What to produce: What lines of the data include the string "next"? Copy them all.

Provided material Start Marker

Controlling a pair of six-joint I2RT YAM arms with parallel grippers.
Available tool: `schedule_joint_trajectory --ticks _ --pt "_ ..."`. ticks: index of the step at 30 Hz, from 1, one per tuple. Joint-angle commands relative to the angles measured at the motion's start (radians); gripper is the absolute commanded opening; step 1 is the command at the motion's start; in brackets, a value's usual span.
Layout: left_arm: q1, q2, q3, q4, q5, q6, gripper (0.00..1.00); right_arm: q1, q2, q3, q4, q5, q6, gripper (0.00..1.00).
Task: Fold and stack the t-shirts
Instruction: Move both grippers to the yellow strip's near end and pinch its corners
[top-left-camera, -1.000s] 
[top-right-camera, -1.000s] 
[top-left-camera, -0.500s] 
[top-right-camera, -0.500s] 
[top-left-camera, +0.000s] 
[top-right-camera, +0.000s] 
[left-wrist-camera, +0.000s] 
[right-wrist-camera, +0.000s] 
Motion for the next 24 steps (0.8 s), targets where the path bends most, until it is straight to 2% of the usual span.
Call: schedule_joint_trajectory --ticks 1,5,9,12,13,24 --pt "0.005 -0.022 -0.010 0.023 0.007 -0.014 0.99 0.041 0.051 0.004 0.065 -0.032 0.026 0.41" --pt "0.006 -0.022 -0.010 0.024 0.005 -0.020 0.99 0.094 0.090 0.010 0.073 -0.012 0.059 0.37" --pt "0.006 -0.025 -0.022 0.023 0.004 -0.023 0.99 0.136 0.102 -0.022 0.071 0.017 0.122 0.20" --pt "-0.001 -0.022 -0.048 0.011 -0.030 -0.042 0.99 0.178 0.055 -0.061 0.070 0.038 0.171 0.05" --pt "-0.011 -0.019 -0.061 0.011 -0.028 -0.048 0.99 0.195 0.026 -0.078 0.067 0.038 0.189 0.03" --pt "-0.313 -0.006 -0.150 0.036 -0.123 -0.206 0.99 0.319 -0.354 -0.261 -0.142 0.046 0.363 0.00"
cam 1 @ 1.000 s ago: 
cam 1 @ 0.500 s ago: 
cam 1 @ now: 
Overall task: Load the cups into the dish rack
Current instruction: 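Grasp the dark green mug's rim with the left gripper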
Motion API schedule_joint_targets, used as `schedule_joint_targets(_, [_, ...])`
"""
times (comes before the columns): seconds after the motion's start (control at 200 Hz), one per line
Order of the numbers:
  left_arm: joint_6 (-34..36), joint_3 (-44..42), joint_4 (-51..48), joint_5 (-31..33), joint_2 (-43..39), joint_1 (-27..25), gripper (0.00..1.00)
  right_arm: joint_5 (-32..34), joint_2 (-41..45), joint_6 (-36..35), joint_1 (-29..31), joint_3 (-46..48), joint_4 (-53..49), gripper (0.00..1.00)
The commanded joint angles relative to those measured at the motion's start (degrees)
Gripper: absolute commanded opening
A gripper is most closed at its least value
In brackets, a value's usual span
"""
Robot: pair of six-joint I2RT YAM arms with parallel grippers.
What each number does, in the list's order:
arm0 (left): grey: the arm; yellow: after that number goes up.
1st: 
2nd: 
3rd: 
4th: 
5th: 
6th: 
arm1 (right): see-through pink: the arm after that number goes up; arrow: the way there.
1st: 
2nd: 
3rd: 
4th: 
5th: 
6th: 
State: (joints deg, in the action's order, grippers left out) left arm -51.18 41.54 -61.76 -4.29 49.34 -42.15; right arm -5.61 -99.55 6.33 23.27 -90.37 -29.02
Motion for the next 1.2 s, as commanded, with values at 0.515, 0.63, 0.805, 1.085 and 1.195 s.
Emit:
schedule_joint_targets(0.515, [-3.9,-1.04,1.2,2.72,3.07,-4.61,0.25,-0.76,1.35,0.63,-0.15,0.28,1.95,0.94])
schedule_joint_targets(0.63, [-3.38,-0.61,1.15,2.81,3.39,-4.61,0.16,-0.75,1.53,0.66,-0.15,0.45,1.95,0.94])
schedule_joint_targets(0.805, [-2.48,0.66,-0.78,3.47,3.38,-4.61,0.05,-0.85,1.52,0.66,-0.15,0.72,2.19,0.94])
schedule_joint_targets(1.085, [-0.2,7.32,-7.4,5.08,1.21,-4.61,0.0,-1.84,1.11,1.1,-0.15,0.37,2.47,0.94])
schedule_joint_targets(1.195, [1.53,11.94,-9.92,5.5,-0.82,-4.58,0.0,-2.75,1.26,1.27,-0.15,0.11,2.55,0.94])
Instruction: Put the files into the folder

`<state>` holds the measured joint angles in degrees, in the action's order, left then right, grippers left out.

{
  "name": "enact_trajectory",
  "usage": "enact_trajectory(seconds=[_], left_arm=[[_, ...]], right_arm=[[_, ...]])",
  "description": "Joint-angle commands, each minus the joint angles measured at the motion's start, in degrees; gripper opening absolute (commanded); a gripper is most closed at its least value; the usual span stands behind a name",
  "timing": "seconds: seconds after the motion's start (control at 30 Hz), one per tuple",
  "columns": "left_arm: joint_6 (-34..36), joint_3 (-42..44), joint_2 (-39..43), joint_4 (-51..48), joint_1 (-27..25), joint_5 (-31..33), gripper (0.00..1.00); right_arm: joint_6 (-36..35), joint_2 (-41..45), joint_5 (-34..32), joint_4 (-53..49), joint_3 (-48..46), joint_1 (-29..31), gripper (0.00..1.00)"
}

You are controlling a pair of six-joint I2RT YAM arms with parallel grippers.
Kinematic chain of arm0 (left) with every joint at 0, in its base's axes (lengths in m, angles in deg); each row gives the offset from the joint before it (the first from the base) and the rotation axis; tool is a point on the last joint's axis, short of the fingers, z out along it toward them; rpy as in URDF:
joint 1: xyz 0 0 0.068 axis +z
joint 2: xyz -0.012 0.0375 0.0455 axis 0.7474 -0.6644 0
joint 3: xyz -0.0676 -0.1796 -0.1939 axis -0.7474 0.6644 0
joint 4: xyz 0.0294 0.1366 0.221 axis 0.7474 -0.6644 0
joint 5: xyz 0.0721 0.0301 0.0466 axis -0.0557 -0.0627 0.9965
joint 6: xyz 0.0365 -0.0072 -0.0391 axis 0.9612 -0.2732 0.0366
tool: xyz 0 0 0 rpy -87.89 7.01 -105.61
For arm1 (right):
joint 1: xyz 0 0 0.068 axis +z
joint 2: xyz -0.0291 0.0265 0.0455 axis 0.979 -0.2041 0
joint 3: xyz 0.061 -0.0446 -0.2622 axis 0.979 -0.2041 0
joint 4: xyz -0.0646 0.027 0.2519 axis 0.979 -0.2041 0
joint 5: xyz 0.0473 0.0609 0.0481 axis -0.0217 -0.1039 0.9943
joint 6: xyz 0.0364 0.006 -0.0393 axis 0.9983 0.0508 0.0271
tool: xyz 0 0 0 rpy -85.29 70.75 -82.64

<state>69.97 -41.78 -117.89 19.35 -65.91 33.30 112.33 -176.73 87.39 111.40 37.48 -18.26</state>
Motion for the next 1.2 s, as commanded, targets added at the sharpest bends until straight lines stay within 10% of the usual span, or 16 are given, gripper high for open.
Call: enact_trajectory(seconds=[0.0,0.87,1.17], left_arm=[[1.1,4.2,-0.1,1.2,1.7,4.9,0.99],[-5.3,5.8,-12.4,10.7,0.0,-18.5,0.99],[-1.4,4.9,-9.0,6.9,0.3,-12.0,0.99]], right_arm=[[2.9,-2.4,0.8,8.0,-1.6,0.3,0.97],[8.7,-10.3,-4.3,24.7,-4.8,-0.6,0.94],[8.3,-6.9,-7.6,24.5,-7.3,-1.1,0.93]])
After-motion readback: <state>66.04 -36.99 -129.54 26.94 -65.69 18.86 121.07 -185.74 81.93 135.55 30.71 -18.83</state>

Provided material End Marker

Response below:
Motion for the next 24 steps (0.8 s), targets where the path bends most, until it is straight to 2% of the usual span.
Motion for the next 1.2 s, as commanded, with values at 0.515, 0.63, 0.805, 1.085 and 1.195 s.
Motion for the next 1.2 s, as commanded, targets added at the sharpest bends until straight lines stay within 10% of the usual span, or 16 are given, gripper high for open.

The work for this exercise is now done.